As Vasconcelos explained: “I produced art for Versailles just as sculptors and artists did before me, and so my works are thought out and created specifically to take over and appropriate this space. Of course my work also represents something of a rupture, but the pieces presented adhere to this extravagant and excessive aesthetics” (Joana Vasconcelos in conversation with Rebecca Larmarche-Vadel, Exhibition Catalogue, Versailles, Château de Versailles, Joana Vasconcelos Versailles, 2012, p. 181).
The present work, Gardes, indeed represented a highly intelligent intervention in the monumental palace that was originally built for the French monarchy. With its imposing scale, the two marble lions have found a natural habitat in Versailles, where their undeniable presence is powerful but elegant.
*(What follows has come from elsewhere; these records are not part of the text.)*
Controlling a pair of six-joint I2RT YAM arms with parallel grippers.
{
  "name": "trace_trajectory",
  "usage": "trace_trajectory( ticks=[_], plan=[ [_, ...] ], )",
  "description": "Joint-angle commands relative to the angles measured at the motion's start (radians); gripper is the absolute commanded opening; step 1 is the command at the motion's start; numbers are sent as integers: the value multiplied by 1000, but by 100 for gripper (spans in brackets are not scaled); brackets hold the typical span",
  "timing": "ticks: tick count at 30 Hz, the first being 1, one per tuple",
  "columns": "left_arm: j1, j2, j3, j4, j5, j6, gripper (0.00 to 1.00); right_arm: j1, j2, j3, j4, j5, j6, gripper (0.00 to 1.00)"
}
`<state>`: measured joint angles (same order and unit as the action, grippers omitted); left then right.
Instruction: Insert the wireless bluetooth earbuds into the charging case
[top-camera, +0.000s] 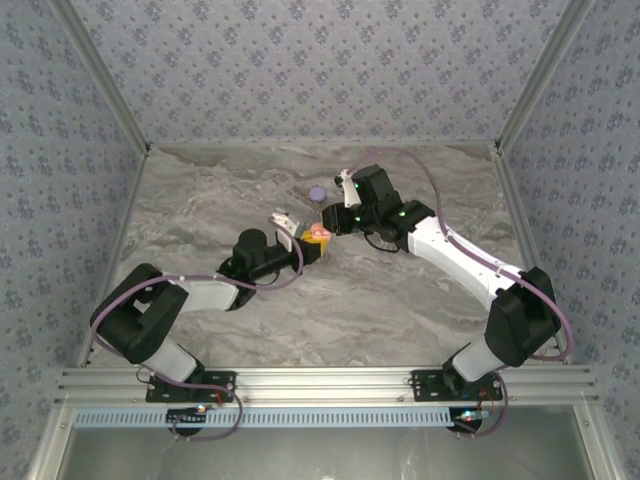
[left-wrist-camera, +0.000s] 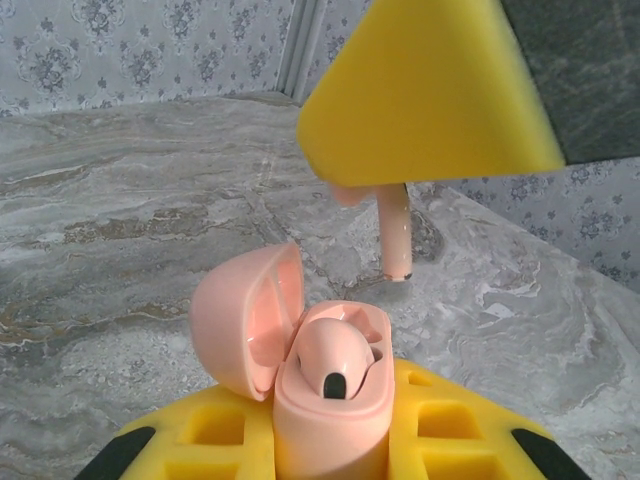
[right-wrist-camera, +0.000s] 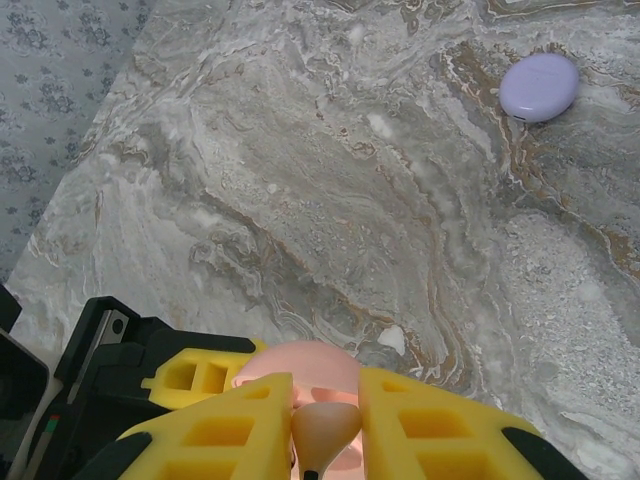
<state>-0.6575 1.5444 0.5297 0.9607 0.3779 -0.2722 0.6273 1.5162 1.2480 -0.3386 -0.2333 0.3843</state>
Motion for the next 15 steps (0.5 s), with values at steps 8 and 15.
trace_trajectory(
  ticks=[8,15],
  plan=[
    [-11,-32,42,10,-15,-58,13,9,-24,25,23,-6,-2,24],
    [-14,-34,41,29,-19,-96,14,11,-13,24,24,-3,0,24]
  ],
)
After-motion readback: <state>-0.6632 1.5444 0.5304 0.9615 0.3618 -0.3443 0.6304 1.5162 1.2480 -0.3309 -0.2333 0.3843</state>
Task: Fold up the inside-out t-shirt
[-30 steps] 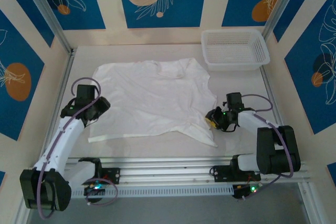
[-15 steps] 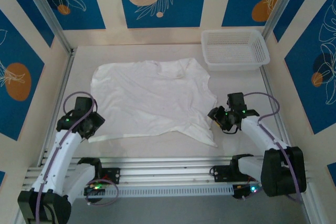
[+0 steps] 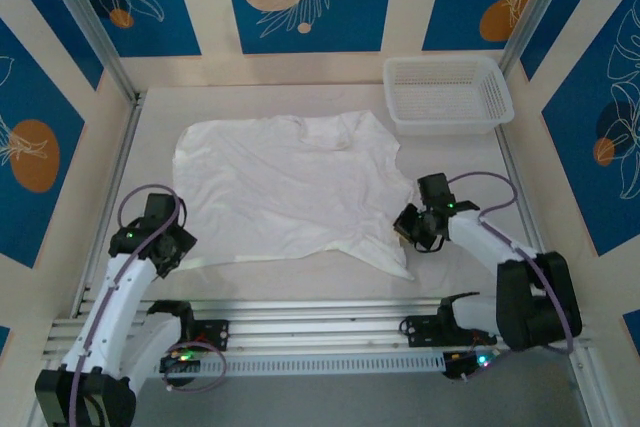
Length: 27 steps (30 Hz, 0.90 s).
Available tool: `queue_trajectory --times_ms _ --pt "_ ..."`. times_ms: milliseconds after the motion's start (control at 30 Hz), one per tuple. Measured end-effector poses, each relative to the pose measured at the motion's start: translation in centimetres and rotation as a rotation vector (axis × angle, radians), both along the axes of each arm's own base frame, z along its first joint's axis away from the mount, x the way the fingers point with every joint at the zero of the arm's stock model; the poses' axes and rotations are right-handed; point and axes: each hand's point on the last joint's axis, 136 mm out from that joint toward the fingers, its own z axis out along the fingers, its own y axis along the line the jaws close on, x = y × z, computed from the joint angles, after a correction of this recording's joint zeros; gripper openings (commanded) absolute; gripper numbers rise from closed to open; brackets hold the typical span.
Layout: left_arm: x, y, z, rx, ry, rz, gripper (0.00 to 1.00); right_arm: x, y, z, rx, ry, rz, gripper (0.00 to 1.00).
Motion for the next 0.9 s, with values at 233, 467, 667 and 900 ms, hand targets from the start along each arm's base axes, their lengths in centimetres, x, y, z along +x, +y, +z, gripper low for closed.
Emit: queue_trajectory --times_ms 233,467,667,900 --pt "-1.5 -0.2 -0.8 -0.016 0.037 -0.001 0.62 1.1 -2.5 4.3 -0.029 -0.185 -0.084 0.03" --pt "-3.3 -2.0 -4.8 -0.122 0.164 -0.019 0.62 0.4 -3.9 6.4 -0.035 -0.3 -0.14 0.03" --pt "-2.0 -3.2 -6.2 -0.189 0.176 -0.007 0.62 0.3 -4.0 7.0 -0.028 -0.323 -0.143 0.03" --pt "-2.5 -3.4 -8.1 -0.256 0.152 0.076 0.61 0.2 -3.9 6.9 -0.026 -0.319 -0.141 0.03"
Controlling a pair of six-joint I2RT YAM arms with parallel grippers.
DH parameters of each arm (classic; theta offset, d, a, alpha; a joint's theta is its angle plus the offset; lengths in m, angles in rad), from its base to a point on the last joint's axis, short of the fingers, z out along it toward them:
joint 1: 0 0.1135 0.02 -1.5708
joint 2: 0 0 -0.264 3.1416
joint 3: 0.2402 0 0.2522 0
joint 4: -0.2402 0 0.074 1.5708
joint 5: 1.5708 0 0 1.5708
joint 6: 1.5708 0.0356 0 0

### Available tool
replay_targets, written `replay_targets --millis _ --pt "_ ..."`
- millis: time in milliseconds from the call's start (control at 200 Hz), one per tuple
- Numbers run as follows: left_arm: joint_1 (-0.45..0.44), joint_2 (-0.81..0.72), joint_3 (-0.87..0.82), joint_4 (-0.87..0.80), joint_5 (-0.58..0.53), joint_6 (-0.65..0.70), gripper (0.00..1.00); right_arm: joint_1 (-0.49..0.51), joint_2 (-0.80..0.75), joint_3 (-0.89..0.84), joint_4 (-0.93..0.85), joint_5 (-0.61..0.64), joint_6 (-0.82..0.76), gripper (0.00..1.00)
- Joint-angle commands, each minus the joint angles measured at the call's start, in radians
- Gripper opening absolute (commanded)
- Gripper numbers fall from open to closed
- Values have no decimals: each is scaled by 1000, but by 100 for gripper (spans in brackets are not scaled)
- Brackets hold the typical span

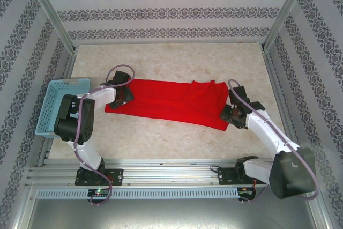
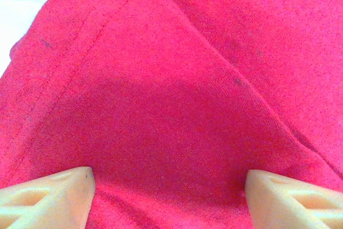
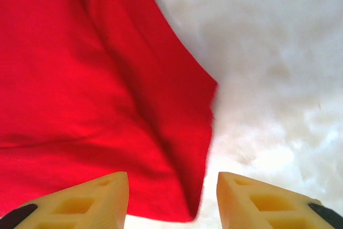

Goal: Fold the inside-out t-shirt

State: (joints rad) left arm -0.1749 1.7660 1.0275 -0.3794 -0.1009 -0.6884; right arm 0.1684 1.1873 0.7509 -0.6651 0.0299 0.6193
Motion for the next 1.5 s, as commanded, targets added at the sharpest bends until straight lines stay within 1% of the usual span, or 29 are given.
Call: replay_targets --millis 0,50,135,245,395,540,729,769,879,959,1144,1214,1349,1494 --pt "3 -36 32 -90 4 11 75 10 106 112 49 3 -56 49" --pt "3 -35 40 -95 6 16 75 14 182 162 70 -14 -60 49" --pt "4 -27 47 -94 7 17 75 25 320 243 83 3 -65 48" --pt "3 -18 48 -89 15 13 75 21 459 320 99 -4 -63 47" --pt "4 -9 42 -82 16 12 75 27 554 368 116 -23 -59 47" --pt "4 1 37 -72 20 10 75 32 624 402 91 -4 -52 47" --pt "4 10 36 -68 18 8 75 46 630 393 101 -22 -53 32" --pt "4 10 36 -69 15 7 75 46 629 392 97 -24 -53 27" --pt "3 9 33 -66 14 5 75 47 608 380 81 1 -53 8" --pt "4 10 35 -69 8 5 75 51 562 362 69 26 -59 1" --pt "3 23 36 -73 -3 6 75 77 412 300 37 67 -62 0" --pt "3 25 32 -69 -3 5 75 85 378 285 31 68 -62 0" --pt "4 29 28 -64 0 0 75 90 369 250 32 63 -53 0" --pt "3 23 22 -65 -3 1 75 78 398 217 48 77 -37 0"
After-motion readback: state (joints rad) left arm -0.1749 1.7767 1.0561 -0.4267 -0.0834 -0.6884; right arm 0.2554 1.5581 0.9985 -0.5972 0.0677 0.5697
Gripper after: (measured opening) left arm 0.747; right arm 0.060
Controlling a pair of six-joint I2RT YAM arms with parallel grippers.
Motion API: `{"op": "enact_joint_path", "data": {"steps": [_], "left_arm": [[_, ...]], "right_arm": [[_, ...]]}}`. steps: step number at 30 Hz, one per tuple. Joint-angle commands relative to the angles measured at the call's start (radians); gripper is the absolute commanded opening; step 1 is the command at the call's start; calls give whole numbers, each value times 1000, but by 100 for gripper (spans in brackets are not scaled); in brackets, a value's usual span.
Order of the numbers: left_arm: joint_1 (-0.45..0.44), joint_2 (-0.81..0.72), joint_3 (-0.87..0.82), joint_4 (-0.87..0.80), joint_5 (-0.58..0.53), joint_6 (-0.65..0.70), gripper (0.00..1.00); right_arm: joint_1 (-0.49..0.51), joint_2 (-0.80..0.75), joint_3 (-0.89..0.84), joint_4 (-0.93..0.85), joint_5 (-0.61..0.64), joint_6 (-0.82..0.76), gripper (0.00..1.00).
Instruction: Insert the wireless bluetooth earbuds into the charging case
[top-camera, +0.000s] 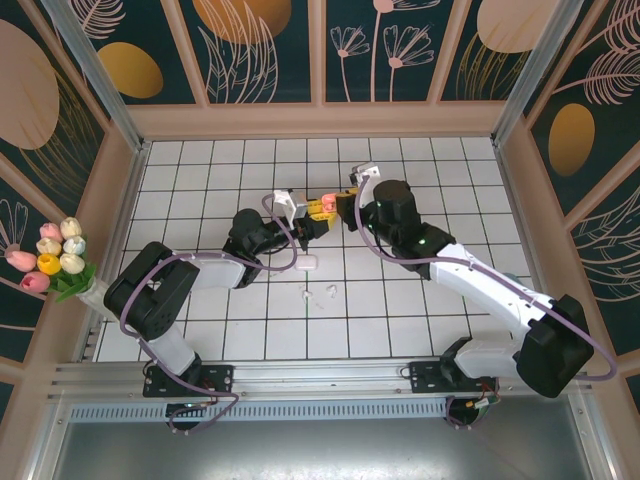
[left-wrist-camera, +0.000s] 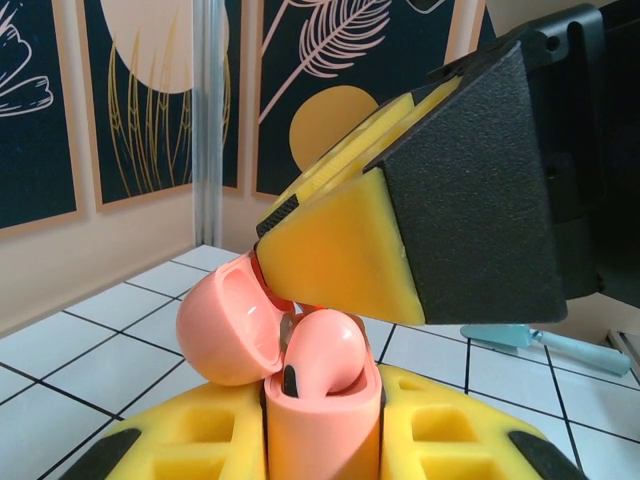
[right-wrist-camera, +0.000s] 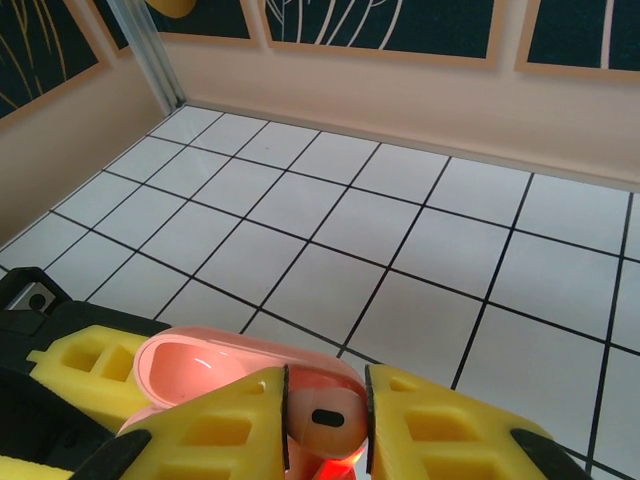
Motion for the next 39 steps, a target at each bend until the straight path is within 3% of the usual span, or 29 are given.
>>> {"op": "enact_joint_path", "data": {"steps": [1, 17, 39], "left_arm": [[-3, -2, 44, 84, 26, -18, 0], [-4, 3, 40, 95, 27, -23, 0], [-3, 8, 33, 114, 29, -34, 0]], "right_arm": [[40, 16, -12, -14, 54, -10, 24], [116, 68, 32, -63, 178, -86, 26], [111, 76, 91, -110, 228, -82, 40]]}}
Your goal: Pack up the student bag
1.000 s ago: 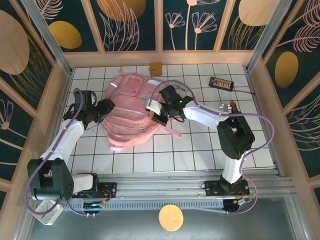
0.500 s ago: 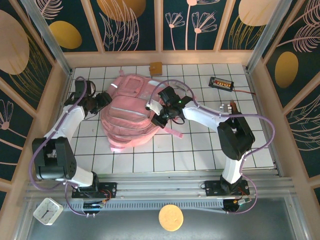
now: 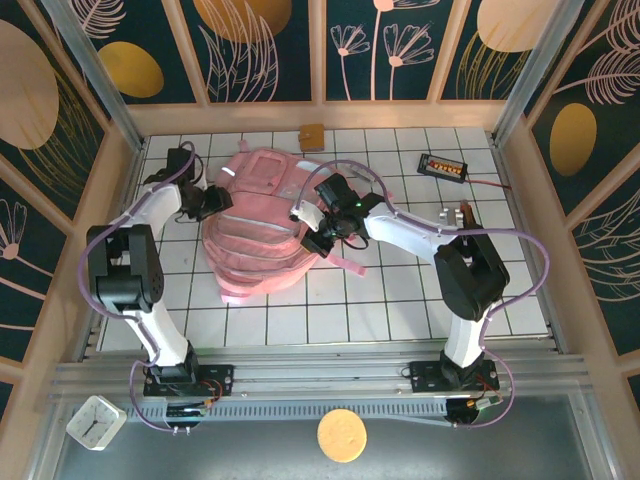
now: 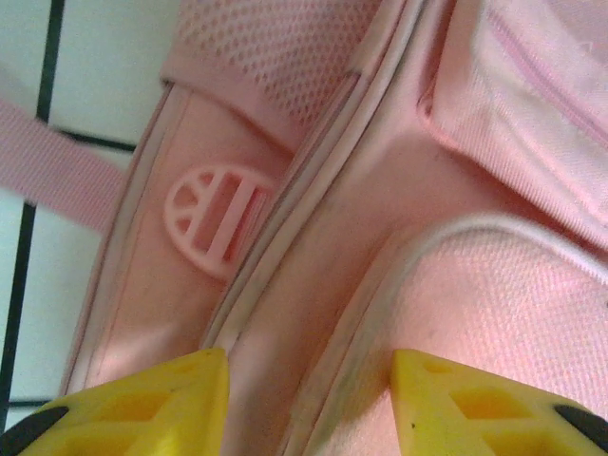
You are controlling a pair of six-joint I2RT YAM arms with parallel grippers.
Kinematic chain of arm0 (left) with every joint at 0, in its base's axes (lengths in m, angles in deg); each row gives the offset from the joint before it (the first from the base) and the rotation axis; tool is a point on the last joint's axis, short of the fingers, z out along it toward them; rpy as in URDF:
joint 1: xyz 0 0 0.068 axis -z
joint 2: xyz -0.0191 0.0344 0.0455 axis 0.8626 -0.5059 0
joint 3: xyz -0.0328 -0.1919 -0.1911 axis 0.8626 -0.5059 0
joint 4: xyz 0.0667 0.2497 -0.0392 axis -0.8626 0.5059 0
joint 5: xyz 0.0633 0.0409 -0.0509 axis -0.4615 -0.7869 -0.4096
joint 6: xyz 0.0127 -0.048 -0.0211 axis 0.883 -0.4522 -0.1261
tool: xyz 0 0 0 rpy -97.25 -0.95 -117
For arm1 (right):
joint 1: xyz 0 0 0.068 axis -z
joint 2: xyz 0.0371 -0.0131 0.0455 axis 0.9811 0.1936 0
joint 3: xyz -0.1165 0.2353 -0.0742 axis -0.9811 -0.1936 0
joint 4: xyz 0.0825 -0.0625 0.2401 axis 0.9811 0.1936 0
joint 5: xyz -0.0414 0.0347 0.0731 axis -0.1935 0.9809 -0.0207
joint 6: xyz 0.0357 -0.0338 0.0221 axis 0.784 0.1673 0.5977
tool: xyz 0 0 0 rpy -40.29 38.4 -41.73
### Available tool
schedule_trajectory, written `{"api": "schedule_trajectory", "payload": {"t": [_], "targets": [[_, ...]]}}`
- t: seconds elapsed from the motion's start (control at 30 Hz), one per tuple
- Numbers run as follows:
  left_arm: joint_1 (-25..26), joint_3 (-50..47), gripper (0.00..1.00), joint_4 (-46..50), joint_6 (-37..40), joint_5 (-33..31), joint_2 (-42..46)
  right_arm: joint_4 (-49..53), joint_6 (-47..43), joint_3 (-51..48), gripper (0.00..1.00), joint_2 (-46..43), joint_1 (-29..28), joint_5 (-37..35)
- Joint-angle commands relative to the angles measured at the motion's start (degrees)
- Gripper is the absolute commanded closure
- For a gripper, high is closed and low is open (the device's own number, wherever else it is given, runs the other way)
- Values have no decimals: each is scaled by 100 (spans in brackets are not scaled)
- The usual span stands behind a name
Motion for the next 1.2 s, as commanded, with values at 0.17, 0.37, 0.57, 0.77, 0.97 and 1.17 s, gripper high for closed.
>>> {"api": "schedule_trajectory", "payload": {"t": [0.17,0.37,0.57,0.77,0.97,1.17], "targets": [[-36,610,68,659,762,353,-535,236,-117,278,100,-90,-70,251],[-63,710,27,542,741,-385,-345,242,-119,323,100,-26,-70,340],[-62,1299,26,842,1052,-414,-821,231,-110,239,100,-61,-67,350],[-41,1492,34,817,1273,171,-1209,214,-93,211,100,-19,-75,376],[7,1627,37,897,1435,441,-1453,206,-76,320,100,129,-78,429],[229,1252,39,766,1515,1039,-1281,190,-66,394,100,258,-78,429]]}}
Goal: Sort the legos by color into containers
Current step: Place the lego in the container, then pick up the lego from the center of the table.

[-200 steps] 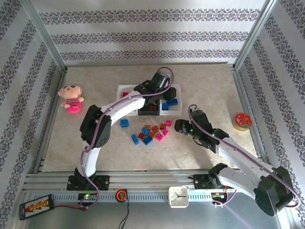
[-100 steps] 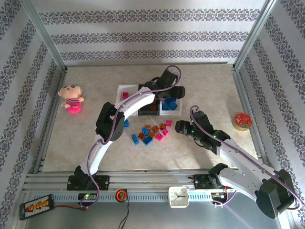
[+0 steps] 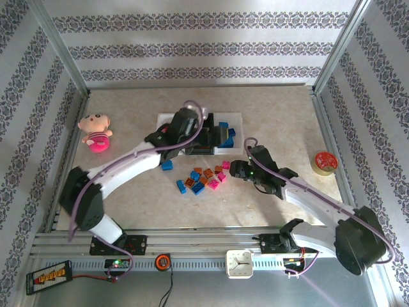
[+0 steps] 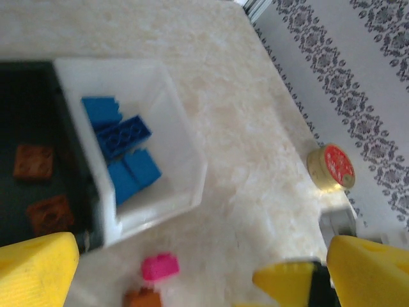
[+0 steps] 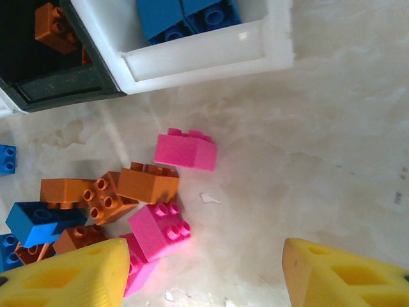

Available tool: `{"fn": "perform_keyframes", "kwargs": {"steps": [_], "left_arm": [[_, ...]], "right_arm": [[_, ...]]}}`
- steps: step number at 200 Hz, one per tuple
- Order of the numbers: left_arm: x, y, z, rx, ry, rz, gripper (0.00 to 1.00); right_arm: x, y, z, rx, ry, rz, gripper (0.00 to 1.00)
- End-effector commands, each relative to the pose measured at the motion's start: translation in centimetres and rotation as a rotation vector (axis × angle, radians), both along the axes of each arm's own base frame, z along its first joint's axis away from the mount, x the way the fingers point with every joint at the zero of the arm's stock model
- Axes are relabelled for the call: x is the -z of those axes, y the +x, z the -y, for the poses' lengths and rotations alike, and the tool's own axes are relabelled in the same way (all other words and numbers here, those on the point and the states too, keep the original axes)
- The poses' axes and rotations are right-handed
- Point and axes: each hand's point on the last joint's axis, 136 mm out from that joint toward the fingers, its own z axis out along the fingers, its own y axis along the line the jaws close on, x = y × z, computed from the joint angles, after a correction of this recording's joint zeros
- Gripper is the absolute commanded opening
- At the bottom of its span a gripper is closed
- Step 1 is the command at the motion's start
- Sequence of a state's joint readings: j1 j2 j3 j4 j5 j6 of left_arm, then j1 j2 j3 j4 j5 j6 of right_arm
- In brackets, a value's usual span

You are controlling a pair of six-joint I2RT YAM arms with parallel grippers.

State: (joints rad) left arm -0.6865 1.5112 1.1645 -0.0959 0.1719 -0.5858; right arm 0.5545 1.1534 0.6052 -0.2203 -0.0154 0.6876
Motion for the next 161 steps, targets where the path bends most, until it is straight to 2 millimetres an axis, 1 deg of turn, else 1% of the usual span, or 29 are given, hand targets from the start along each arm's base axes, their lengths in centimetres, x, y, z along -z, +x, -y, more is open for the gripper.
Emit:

Majestically composed, the intricate patterns created by the contrast of the precious black Port Laurent marble and the artist’s signature white crochet, immediately captivates the viewer.
Their placement within the palace was carefully chosen by the artist, as they occupied the Salle des Gardes de la Reine – effectively guarding the queen outside of her room. This position is also highly politically charged, since this is where on the morning of 6 October 1789, the Queen’s guards gave their lives to protect Marie-Antoinette from the revolutionaries.
The impressive two sculptures have an equally powerful existence outside of the palace of Versailles. Although Gardes was conceived for the particular context of the Queen’s Guards Room, the work encapsulates many of the central tenets of Joana Vasconcelos’ celebrated oeuvre. Executed in marble, but covered with intricately laced crochet, the two sculptures undermine the forceful masculine symbolism of the lions, as their heroic appearance is covered with a layer of domestic materials.
Subverting their stately grandeur, Vasconcelos cleverly infuses the dominant male lions with female symbolism - and perhaps offers an alternative explanation of Marie-Antoinette’s famously lavish life-style: “lace is paradoxical in that it was used by Portugese women to fill the emptiness of their lives; it was the only means of expression available, the sole response to an absolutely passive social situation. Then, for many of them, textiles became a tool of emancipation, an instrument for exercising their intelligence by the back door” (Ibid. p. 184).
In her use of a material that is generally considered kitsch and not often discussed in an art context, Joana Vasconcelos not only undermines the hierarchical and patriarchal power structures of the court of Louis XIV, and by extension of contemporary society, but also of the economics of materiality and production. In the artist’s own words, “Versailles presents me with the opportunity of highlighting the dangers and limits of absolute power and its ideology” (Ibid. p. 182). Gardes is therefore an unquestionably significant work from Joana Vasconcelos’ inventive practice, which beautifully amalgamates formal, historical and political issues into two powerful and timeless sculptures.